◆ ASSIGNMENT ◆
Each line of the data below either holds "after" or does not. Report how many do, and only that.

##### INFORMATION SHOWN

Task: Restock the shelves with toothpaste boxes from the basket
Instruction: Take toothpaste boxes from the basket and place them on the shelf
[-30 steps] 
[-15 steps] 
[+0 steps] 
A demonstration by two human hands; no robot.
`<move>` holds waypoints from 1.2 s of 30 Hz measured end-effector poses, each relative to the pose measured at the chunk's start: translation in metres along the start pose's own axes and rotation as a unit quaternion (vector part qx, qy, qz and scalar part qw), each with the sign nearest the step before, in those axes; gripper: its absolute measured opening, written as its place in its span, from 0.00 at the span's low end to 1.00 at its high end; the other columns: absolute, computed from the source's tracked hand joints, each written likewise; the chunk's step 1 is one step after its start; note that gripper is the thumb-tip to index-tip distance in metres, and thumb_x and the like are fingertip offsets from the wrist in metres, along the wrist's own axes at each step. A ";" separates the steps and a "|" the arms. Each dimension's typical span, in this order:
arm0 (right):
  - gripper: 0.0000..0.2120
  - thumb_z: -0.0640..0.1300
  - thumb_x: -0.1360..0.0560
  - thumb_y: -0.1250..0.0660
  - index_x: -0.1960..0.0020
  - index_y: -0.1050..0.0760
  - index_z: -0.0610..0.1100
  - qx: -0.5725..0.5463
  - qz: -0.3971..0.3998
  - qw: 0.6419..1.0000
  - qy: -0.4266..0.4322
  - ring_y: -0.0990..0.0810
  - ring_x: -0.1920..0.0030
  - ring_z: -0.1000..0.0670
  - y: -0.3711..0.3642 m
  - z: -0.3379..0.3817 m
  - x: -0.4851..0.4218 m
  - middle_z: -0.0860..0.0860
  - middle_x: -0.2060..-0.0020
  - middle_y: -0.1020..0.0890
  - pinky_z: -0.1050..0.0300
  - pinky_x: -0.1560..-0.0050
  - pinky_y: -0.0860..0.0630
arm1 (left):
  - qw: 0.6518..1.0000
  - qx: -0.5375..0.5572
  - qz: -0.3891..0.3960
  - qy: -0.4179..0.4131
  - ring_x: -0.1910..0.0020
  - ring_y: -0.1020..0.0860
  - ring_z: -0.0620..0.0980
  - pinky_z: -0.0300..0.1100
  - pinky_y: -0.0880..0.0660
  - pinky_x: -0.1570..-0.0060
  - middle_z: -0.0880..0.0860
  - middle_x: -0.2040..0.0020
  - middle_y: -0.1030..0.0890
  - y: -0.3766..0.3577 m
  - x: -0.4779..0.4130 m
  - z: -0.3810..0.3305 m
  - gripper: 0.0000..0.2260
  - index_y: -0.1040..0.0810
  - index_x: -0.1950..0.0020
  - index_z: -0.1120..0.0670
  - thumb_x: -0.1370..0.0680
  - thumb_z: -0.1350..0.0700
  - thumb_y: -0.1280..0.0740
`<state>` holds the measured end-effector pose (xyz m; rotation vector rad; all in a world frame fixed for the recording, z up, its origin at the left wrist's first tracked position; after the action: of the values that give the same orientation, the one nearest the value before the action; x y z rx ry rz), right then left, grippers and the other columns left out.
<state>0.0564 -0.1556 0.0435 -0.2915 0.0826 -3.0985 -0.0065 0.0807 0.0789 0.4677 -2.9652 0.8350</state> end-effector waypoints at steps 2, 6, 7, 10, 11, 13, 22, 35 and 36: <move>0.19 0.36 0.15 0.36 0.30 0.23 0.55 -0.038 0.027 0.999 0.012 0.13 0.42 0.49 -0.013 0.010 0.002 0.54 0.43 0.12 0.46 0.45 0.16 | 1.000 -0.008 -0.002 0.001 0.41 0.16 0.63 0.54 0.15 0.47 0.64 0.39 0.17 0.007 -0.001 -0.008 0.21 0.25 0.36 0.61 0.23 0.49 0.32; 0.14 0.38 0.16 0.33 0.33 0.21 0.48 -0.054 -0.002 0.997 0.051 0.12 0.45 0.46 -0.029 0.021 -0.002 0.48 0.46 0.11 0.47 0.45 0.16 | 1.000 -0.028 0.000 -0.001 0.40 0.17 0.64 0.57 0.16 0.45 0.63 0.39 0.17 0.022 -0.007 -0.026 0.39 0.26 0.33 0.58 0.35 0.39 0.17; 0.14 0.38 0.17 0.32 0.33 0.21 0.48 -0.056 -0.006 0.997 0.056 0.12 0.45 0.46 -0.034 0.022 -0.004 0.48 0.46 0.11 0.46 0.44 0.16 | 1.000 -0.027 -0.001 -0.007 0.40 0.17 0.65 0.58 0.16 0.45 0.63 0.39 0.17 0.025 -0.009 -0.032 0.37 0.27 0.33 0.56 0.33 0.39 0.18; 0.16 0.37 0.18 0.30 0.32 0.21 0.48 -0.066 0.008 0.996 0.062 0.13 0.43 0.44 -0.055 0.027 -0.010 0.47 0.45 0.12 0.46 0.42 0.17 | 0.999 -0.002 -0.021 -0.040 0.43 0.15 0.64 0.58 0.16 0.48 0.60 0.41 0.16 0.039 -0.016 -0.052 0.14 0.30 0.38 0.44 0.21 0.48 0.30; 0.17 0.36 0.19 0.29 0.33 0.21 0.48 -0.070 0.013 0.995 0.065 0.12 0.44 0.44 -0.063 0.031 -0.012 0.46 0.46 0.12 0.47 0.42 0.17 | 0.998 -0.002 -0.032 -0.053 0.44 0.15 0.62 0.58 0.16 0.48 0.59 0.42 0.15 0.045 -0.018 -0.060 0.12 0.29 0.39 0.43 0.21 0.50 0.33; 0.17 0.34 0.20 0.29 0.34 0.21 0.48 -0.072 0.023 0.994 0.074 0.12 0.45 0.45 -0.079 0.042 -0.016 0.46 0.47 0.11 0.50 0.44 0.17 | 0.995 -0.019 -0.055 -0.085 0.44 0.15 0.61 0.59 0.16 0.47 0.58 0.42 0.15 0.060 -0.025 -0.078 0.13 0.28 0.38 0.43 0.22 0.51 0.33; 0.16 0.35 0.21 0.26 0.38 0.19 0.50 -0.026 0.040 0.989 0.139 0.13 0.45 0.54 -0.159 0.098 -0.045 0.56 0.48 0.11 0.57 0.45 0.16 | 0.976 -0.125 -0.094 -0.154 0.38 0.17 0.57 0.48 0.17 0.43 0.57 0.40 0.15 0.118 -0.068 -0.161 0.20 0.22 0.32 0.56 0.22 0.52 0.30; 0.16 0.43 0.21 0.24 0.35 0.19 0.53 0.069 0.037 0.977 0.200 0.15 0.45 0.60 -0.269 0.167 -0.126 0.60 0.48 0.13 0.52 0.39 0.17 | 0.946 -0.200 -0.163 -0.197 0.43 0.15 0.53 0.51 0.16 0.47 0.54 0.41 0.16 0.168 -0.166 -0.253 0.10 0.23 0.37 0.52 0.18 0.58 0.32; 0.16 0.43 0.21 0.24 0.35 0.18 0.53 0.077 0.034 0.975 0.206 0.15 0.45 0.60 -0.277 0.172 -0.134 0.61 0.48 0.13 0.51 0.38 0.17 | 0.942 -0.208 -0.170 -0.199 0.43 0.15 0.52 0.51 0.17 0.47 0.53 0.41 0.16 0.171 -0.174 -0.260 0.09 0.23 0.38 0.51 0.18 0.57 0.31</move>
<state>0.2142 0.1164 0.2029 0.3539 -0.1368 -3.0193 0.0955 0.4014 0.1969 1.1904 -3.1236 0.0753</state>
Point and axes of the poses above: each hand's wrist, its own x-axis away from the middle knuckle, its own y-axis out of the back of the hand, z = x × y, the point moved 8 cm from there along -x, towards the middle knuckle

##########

◆ ANSWER SPACE ◆
2